Your objective: In the data below, set down exactly the lines from the one containing "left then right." up to and including the one containing "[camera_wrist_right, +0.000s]". Leave the pictures out.

Data section:
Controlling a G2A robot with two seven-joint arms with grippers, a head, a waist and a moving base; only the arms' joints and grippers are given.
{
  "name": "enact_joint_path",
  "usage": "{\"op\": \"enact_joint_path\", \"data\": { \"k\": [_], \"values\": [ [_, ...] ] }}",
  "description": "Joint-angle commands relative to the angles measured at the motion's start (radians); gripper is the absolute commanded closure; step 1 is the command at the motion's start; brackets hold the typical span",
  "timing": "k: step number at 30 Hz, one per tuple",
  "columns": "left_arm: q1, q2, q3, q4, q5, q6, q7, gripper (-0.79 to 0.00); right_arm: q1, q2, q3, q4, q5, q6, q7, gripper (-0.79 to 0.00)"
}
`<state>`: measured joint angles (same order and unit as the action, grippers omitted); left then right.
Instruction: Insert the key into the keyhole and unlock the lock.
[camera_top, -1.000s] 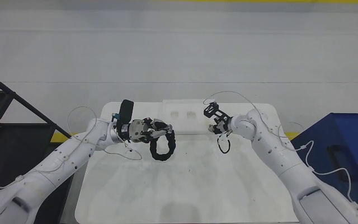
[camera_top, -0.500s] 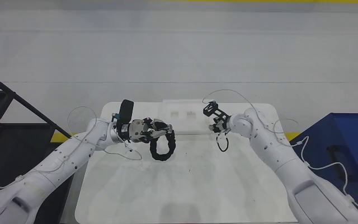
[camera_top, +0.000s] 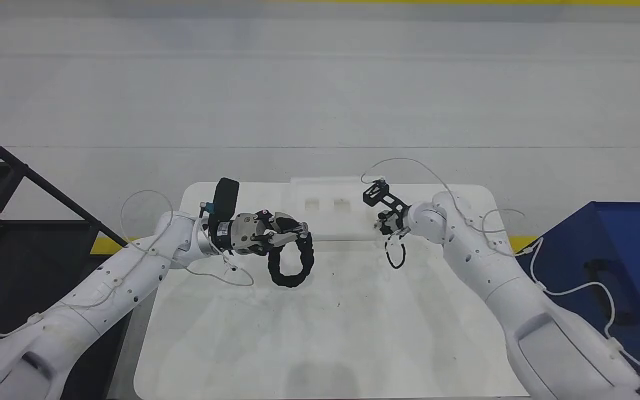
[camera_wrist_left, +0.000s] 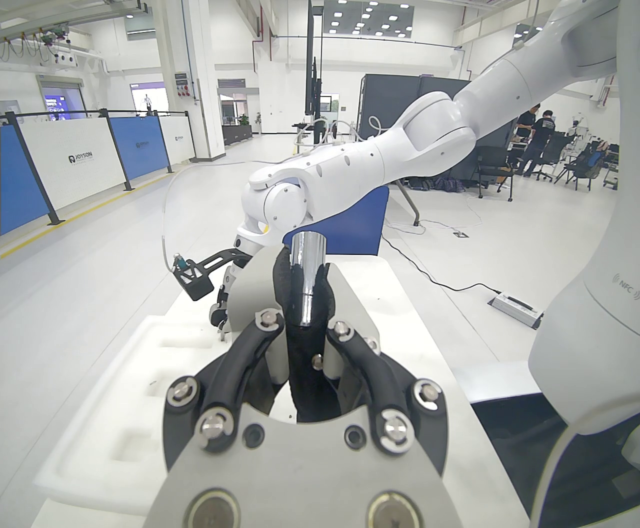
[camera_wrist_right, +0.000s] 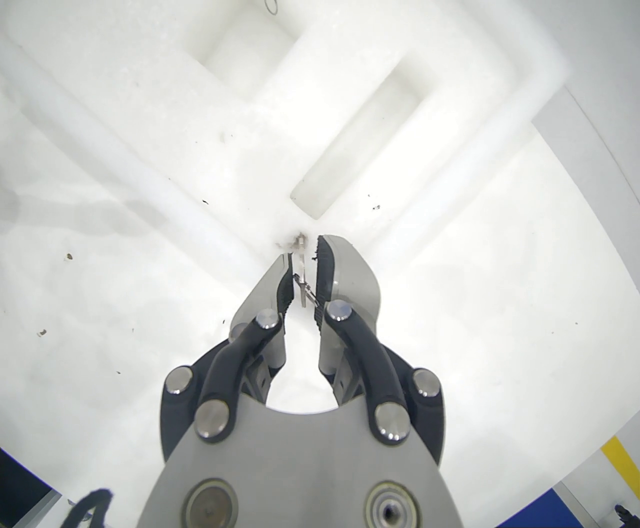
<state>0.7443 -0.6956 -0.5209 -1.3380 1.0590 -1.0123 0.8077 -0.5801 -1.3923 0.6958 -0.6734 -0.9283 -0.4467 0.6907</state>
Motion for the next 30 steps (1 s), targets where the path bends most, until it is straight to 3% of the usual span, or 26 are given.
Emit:
{"op": "enact_joint_path", "data": {
  "k": [1,10,18,25,30],
  "values": [
    [0.000,0.000,0.000,0.000,0.000,0.000,0.000,0.000,0.004,-0.004,-0.001,0.007,0.000,-0.001,-0.003,0.000],
    [0.000,0.000,0.000,0.000,0.000,0.000,0.000,0.000,0.008,-0.008,0.010,0.005,0.011,-0.015,0.010,0.000],
    [0.000,0.000,0.000,0.000,0.000,0.000,0.000,0.000,-0.013,0.018,0.068,-0.064,0.046,-0.014,0.057,0.000],
    [0.000,0.000,0.000,0.000,0.000,0.000,0.000,0.000,-0.067,0.059,0.147,-0.198,0.092,0.008,0.192,0.000],
    [0.000,0.000,0.000,0.000,0.000,0.000,0.000,0.000,-0.154,0.103,0.251,-0.389,0.140,0.061,0.288,0.000]
  ]
}}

Reply to the task:
`<state>`: measured joint angles (same order and unit as the action, grippers omitted); left then right.
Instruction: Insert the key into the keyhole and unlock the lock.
[camera_top, -1.000s] 
[camera_top, -0.500s] 
[camera_top, +0.000s] 
[camera_wrist_left, +0.000s] 
[camera_wrist_right, +0.000s] 

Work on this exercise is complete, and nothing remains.